* _WHAT YOU SHOULD DO_
Copy out all lines in the data below containing the string "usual".

* _SOURCE MATERIAL_

________________________

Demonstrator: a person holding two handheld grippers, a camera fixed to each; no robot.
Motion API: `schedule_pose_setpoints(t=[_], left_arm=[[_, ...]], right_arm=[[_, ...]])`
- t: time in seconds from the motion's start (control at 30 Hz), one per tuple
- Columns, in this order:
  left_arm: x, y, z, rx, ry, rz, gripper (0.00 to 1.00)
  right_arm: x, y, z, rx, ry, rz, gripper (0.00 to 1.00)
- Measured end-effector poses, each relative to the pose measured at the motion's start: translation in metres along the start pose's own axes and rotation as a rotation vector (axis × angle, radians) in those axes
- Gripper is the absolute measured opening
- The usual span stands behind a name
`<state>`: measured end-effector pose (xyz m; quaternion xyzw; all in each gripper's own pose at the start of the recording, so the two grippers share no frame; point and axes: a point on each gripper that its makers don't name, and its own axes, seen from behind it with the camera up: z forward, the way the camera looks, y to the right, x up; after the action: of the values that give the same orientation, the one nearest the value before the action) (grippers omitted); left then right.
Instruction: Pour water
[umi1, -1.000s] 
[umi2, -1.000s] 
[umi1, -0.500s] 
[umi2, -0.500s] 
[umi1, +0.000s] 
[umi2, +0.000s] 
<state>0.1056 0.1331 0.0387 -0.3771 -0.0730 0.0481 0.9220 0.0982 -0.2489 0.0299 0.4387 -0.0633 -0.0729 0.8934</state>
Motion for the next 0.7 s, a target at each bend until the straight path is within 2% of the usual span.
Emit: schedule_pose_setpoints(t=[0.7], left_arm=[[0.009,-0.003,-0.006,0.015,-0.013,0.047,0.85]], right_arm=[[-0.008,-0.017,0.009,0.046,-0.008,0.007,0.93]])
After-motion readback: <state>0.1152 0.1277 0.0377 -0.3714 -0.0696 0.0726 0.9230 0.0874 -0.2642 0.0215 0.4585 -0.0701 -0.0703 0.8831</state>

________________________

* _REPLY_
- The usual span stands behind a name
Motion for the next 0.7 s, a target at each bend until the straight path is within 2% of the usual span.

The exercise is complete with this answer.